(TASK TO COMPLETE): The records below must be transcribed exactly. Do not include the pictures.

[Source records]
- - - - - - -

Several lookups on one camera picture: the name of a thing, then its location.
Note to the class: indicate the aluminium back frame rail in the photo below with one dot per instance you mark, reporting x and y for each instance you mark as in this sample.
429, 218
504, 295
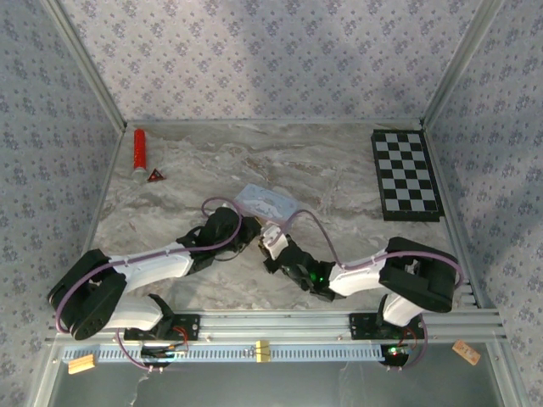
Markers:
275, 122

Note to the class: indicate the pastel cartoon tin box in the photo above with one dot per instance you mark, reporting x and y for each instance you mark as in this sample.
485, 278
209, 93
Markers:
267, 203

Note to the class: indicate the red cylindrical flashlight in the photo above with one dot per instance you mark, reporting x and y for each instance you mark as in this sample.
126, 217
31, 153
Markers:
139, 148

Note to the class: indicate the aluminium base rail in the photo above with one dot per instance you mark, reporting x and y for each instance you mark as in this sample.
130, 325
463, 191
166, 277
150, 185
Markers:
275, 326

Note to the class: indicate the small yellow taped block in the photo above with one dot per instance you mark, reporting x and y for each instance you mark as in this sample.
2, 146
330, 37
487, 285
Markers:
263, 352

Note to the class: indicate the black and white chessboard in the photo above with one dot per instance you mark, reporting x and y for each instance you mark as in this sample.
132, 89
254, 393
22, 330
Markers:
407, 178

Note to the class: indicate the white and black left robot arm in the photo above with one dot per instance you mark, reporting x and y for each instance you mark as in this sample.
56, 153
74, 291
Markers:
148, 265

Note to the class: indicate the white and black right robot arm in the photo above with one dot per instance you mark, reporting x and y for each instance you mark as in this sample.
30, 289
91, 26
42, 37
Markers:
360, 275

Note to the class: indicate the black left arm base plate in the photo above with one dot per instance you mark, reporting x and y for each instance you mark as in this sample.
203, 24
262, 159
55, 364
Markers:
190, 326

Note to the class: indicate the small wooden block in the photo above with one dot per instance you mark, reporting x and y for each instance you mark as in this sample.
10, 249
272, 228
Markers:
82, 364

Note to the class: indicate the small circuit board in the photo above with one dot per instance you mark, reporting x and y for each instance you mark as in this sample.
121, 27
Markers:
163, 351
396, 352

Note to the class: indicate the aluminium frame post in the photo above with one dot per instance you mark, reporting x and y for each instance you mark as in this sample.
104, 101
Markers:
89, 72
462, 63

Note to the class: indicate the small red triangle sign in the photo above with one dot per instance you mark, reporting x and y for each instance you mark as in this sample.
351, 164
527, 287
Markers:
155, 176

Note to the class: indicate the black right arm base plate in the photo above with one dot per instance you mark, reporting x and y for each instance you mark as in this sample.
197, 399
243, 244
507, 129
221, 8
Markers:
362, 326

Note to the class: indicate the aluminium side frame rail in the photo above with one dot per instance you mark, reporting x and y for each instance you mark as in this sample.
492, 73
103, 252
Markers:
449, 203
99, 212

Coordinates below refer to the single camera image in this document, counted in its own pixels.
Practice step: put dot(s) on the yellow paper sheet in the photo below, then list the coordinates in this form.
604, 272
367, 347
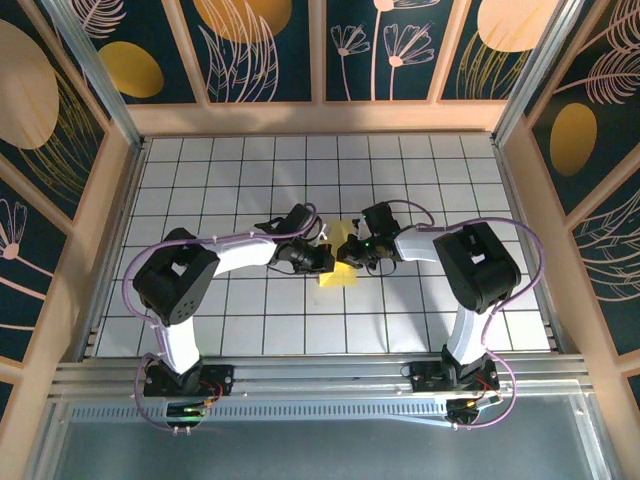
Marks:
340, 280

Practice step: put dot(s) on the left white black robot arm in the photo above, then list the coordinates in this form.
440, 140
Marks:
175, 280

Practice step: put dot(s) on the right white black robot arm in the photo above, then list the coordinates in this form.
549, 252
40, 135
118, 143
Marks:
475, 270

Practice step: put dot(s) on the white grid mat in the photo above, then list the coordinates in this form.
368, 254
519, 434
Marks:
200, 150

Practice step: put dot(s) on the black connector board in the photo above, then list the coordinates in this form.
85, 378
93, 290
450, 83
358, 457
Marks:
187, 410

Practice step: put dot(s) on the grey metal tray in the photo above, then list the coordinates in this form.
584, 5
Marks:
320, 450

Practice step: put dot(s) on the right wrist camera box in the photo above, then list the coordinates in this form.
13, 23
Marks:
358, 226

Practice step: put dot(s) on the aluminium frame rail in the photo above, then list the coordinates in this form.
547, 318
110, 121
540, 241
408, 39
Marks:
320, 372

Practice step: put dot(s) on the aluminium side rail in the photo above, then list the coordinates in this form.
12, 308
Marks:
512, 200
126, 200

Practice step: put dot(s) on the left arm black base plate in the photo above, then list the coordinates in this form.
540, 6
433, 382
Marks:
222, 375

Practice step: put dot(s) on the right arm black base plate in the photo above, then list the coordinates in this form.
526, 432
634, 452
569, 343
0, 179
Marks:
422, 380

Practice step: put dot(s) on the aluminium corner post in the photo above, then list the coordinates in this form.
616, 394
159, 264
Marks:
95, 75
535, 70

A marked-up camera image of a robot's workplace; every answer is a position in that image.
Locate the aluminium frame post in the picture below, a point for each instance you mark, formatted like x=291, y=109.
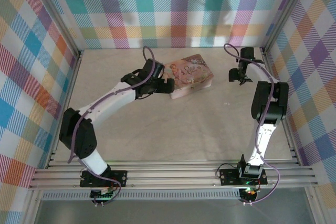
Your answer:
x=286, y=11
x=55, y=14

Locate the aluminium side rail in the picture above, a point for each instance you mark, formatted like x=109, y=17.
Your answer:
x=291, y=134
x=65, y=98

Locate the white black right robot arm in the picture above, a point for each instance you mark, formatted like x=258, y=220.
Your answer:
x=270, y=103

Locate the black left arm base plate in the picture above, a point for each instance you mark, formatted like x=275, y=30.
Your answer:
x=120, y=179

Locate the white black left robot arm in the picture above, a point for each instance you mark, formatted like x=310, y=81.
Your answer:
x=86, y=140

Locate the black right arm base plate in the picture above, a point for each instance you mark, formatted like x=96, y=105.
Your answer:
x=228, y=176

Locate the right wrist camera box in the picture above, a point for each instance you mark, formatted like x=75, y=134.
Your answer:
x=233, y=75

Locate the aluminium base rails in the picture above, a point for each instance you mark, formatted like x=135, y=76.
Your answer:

- - - - - - -

(WRITTEN SOLUTION):
Several lookups on one camera picture: the name of a thing, then its location.
Note to the class: indicate the aluminium back frame rail in the photo below with one dot per instance you mark, reporting x and y for each instance you mark as in this sample.
429, 218
504, 295
Markers:
275, 122

Note to the class: indicate the pastel cartoon tin box in the photo above with one dot per instance you mark, reporting x and y for each instance you mark as in this sample.
485, 278
209, 93
Markers:
267, 203

Note to the class: indicate the red cylindrical flashlight in the photo above with one dot per instance you mark, reporting x and y for each instance you mark as in this sample.
126, 217
31, 153
Markers:
139, 148

Note to the class: indicate the aluminium base rail in the photo above with one dot per instance you mark, reporting x and y for each instance you mark as in this sample.
130, 325
463, 191
166, 277
150, 185
Markers:
275, 326

Note to the class: indicate the small yellow taped block in the photo above with one dot per instance you mark, reporting x and y for each instance you mark as in this sample.
2, 146
330, 37
487, 285
Markers:
263, 352

Note to the class: indicate the black and white chessboard in the photo above with one dot per instance you mark, reporting x and y for each instance you mark as in this sample.
132, 89
254, 393
22, 330
Markers:
407, 178

Note to the class: indicate the white and black left robot arm in the photo above with one dot per instance you mark, reporting x and y for each instance you mark as in this sample.
56, 153
74, 291
Markers:
148, 265

Note to the class: indicate the white and black right robot arm in the photo above with one dot per instance you mark, reporting x and y for each instance you mark as in this sample.
30, 289
91, 26
42, 37
Markers:
360, 275

Note to the class: indicate the black left arm base plate in the photo above with one dot per instance you mark, reporting x and y for each instance you mark as in this sample.
203, 24
262, 159
55, 364
Markers:
190, 326

Note to the class: indicate the small wooden block in the photo above with one dot per instance you mark, reporting x and y for each instance you mark as in this sample.
10, 249
272, 228
Markers:
82, 364

Note to the class: indicate the small circuit board in the photo above with one dot per instance you mark, reporting x and y for each instance you mark as in this sample.
121, 27
Markers:
163, 351
396, 352

Note to the class: indicate the aluminium frame post in the photo above with one dot per instance you mark, reporting x and y for each instance you mark as in this sample.
104, 101
Markers:
89, 72
462, 63

Note to the class: indicate the small red triangle sign in the photo above with one dot per instance you mark, reporting x and y for each instance you mark as in this sample.
351, 164
527, 287
Markers:
155, 176

Note to the class: indicate the black right arm base plate in the photo above with one dot per instance you mark, reporting x and y for each instance you mark as in this sample.
197, 399
243, 244
507, 129
221, 8
Markers:
362, 326

Note to the class: indicate the aluminium side frame rail in the photo above with one dot per instance you mark, reporting x and y for each instance you mark as in this sample.
492, 73
103, 252
Markers:
449, 203
99, 212

Coordinates below refer to the single camera image in this document, counted in its own pixels.
Practice step: put dot(s) on the yellow paper sheet in the photo below, then list the coordinates in this form.
604, 272
367, 347
Marks:
340, 280

Practice step: put dot(s) on the left white black robot arm in the photo above, then list the coordinates in this form.
440, 140
Marks:
175, 280

Practice step: put dot(s) on the right white black robot arm in the photo above, then list the coordinates in this form.
549, 252
40, 135
118, 143
Marks:
475, 270

Practice step: put dot(s) on the white grid mat in the photo above, then list the coordinates in this form.
368, 254
519, 434
Marks:
200, 150

Practice step: put dot(s) on the black connector board in the photo above, then list the coordinates in this form.
85, 378
93, 290
450, 83
358, 457
Marks:
187, 410

Practice step: put dot(s) on the grey metal tray in the photo above, then list the coordinates in this form.
584, 5
Marks:
320, 450

Practice step: put dot(s) on the right wrist camera box in the photo above, then list the coordinates in this form.
13, 23
Marks:
358, 226

Practice step: put dot(s) on the aluminium frame rail in the photo above, then list the coordinates in this form.
547, 318
110, 121
540, 241
408, 39
Marks:
320, 372

Practice step: put dot(s) on the aluminium side rail in the photo above, then list the coordinates in this form.
12, 308
Marks:
512, 200
126, 200

Practice step: put dot(s) on the left arm black base plate in the photo above, then list the coordinates in this form.
540, 6
433, 382
Marks:
222, 375

Practice step: put dot(s) on the right arm black base plate in the photo above, then list the coordinates in this form.
526, 432
634, 452
569, 343
0, 179
Marks:
422, 380

Practice step: put dot(s) on the aluminium corner post in the photo above, then list the coordinates in this form.
616, 394
159, 264
Marks:
95, 75
535, 70

A marked-up camera image of a robot's workplace; every answer is a position in that image.
Locate the aluminium frame post in the picture below, a point for each instance you mark, formatted like x=291, y=109.
Your answer:
x=286, y=11
x=55, y=14

Locate the aluminium side rail in the picture above, a point for each instance you mark, formatted like x=109, y=17.
Your answer:
x=291, y=134
x=65, y=98

Locate the white black right robot arm in the picture above, a point for each instance you mark, formatted like x=258, y=220.
Your answer:
x=270, y=103

Locate the black left arm base plate in the picture above, a point for each instance you mark, formatted like x=275, y=30.
Your answer:
x=120, y=179

Locate the white black left robot arm in the picture above, a point for each instance you mark, formatted like x=310, y=81.
Your answer:
x=86, y=140

Locate the black right arm base plate in the picture above, a point for each instance you mark, formatted like x=96, y=105.
Your answer:
x=228, y=176

Locate the right wrist camera box in the picture above, a point for each instance you mark, formatted like x=75, y=134.
Your answer:
x=233, y=75

Locate the aluminium base rails in the picture above, a point for each instance you mark, formatted like x=135, y=76.
Your answer:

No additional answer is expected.